Environnement pollué par les antibiotiques : des bactéries gloutonnes à la rescousse ?
La résistance aux antibiotiques est une menace planétaire pour la santé. Mais certaines bactéries ne se contentent pas de leur résister : elles s'en nourrissent, ce qui pourrait à terme être bénéfique à l'environnement, selon une étude publiée lundi.

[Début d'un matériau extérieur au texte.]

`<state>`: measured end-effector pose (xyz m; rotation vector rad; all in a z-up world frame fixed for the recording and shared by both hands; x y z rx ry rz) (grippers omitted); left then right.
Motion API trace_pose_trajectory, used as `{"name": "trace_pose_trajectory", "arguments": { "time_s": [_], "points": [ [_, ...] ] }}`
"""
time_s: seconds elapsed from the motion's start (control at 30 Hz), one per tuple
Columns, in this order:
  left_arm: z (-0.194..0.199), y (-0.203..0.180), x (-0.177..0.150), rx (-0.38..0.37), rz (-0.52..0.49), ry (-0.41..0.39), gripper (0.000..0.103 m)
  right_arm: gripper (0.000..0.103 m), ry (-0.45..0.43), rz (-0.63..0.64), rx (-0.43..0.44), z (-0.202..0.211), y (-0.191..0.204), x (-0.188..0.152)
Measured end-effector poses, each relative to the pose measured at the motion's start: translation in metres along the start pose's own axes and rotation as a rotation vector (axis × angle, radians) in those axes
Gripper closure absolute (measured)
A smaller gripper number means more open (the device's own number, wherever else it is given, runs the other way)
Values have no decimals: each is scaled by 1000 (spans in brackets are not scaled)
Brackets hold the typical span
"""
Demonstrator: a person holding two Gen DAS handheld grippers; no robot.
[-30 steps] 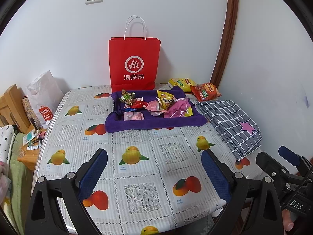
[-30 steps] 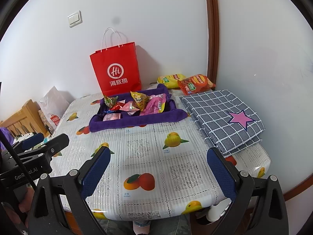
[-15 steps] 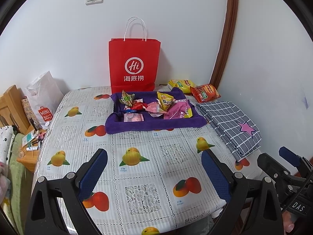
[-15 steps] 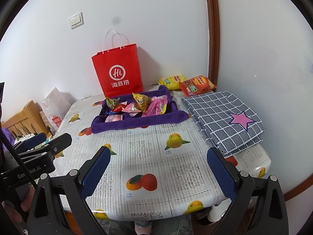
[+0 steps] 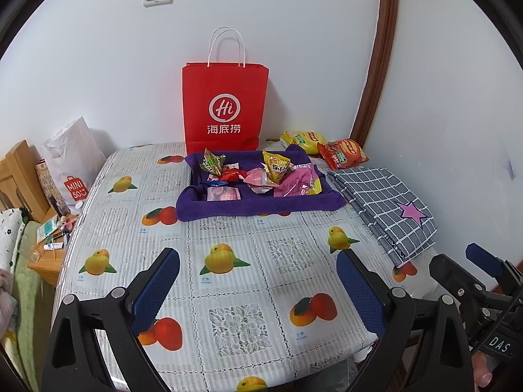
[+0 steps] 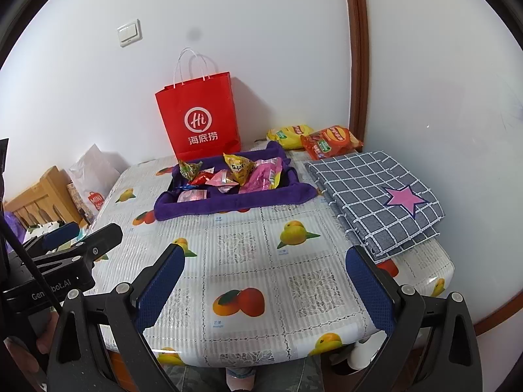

Alors que des chercheurs britanniques et américains ont récemment annoncé avoir découvert une enzyme dévoreuse de plastique, qui pourrait permettre de dépolluer les océans, une nouvelle étude révèle qu'un autre danger pour l'environnement pourrait être éradiqué dans le futur : les résidus d'antibiotiques présents dans l'environnement. Car si certaines bactéries leur résistent, elles s'en nourrissent aussi. Même si cette perspective est encore lointaine, les scientifiques espèrent que ces bactéries gloutonnes pourront un jour aider à nettoyer les sols et les cours d'eau dans lesquels ont été rejetées de fortes concentrations d'antibiotiques. Objectif : lutter contre la résistance à ces médicaments, trop abondamment prescrits, et trop souvent jetés dans l'environnement sans précautions.
"Comprendre le mécanisme qui permet de transformer un antibiotique en nourriture pourrait aider à mettre au point des bactéries capables de nettoyer les sols et les cours d'eau contaminés par ces médicaments et, ainsi, de ralentir la progression de la résistance", assurent ces chercheurs dans un communiqué.
Publiée dans la revue Nature Chemical Biology, cette étude s'intéresse à quatre types de bactéries présentes dans les sols, toutes résistantes à la pénicilline (le premier antibiotique, découvert en 1928).
Des bactéries qui se nourrissent de pénicilline à l'étude
Les chercheurs ont mis en évidence trois ensembles de gènes uniquement actifs lorsque ces bactéries se nourrissent de pénicilline, qu'elles utilisent comme une source de carbone, élément indispensable à leur survie. Dans la première étape de ce processus, ces bactéries commencent par neutraliser la partie de l'antibiotique censée être toxique pour elles. Ce type de bactéries est difficilement manipulable. Mais après avoir compris le mécanisme de leur action, les chercheurs espèrent le reproduire sur des bactéries plus dociles, comme la fameuse Escherichia coli, en les modifiant génétiquement.
Publiée dans la revue Nature Chemical Biology, cette étude s'intéresse à quatre types de bactéries présentes dans les sols, toutes résistantes à la pénicilline (le premier antibiotique, découvert en 1928).
"Aujourd'hui, il est illusoire de répandre ces bactéries sur un sol pollué en attendant qu'elles nettoient tout. Mais au moins, nous savons comment elles s'y prennent", a souligné l'un des auteurs de l'étude, Gautam Dantas, de l'université Washington de Saint-Louis (centre des États-Unis).
Résistance aux antibiotiques : 10 millions de morts d'ici 2050 si rien ne change
L'augmentation de la résistance aux antibiotiques inquiète les autorités sanitaires mondiales, et l'OMS tire régulièrement la sonnette d'alarme. En 2016, une étude britannique estimait que le développement de bactéries super-résistantes pourrait être à l'origine de quelque 10 millions de morts par an dans le monde d'ici à 2050.
Dans un rapport dévoilé en décembre, des experts de l'ONU s'alarmaient du rejet de grandes quantités d'antibiotiques dans l'environnement, via les eaux usées ou l'agriculture. Dans la lutte contre l'antibiorésistance, "on a accordé trop peu d'attention au rôle de l'environnement", notait alors Erik Solheim, directeur du Programme de l'ONU pour l'environnement (PNUE).